Memberi apa yang kita punya, mulai dari perhatian, pelajaran, berbagi
kebahagiaan. Lalu apa yang terjadi di sekeliling realitas kita sehari-hari? Ada
yang mewujudkan cintanya dengan sesuatu yang bertentangan dengan nilai-nilai
religius yang diyakininya, misalnya sampai melakukan hubungan intim. Boleh?

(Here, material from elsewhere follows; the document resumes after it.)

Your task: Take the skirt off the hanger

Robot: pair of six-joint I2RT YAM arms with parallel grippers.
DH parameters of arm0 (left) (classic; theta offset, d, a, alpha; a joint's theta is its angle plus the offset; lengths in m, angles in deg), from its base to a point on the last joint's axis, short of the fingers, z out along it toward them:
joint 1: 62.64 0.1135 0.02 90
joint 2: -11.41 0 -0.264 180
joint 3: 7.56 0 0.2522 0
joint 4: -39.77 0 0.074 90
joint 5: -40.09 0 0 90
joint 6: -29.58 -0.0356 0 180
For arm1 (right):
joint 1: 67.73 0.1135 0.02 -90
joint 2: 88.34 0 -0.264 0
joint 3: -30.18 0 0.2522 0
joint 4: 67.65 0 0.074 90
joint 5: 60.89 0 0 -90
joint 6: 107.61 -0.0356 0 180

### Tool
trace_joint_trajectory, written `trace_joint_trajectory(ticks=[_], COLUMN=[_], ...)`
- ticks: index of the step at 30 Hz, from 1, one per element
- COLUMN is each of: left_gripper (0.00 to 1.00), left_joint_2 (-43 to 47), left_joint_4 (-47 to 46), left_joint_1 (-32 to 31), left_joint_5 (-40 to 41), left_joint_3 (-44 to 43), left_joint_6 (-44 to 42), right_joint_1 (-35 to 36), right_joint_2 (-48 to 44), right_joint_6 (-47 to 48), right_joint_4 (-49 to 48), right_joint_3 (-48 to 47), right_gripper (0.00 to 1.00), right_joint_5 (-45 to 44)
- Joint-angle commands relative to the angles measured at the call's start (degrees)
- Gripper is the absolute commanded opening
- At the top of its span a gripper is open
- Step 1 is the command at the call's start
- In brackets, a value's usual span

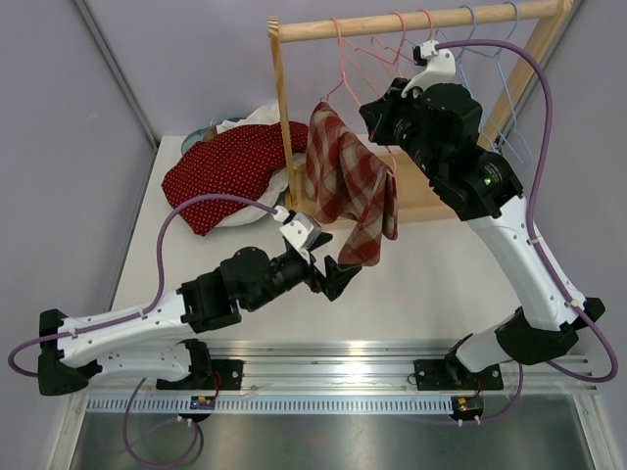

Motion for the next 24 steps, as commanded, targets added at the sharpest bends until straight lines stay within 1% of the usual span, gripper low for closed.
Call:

Lebih baik kita kembalikan pertanyaan itu pada hati nurani kita sendiri. Sebab
yang tahu baik buruk itu hati kita. Bisa dikatakan semua orang –yang normal,
menginginkan hal seperti itu, karena itu juga fitrah yang dimiliki oleh manusia,
namun alangkah baiknya apa yang kita lakukan harus sesuai dengan apa yang kita
ketahui dan kita yakini. Kalau kita tahu bahwa apa yang kita lakukan adalah salah,
maka jangan kita lakukan. Karena dosa orang yang tahu itu lebih besar dari pada
dosa yang dilakukan oleh orang yang tidak tahu.
Cinta itu
suci –kata orang-orang yang sering kedengar, karena cinta memang salah satu
sifat Tuhan itu sendiri. Demikian sangat amat disayangkan bila kita mengotori
kata cinta itu sendiri dengan hal yang tidak baik. Suatu hari ada status
twitter teman perempuan saya “jika lelaki cinta kepadamu karena dada dan
pahamu, tendang saja penisnya”.Hal itu menunjukkan sangat hina apabila kita
mengatasnamakan cinta demi kelamin. Lebih baik pergi ke lokalisasi bayar sesuai
tarif yang disepakati, dari pada harus mengatasnamakan cinta demi berahi.
Kita bisa
membayangkan sendiri betapa sakitnya perempuan yang terluka karena bualan demi
cinta yang dikotori oleh para lelaki yang ingin menghancurkan masa depan
perempuan itu.
Faktanya,
yang selalu dirugikan itu pihak perempuan, para lekaki mayoritas tidak begitu
peduli dengan hal itu. Beruntung bila lelaki mau tanggung jawab, bila tidak?.
Itu akan menghancurkan masa depan perempuan itu sendiri.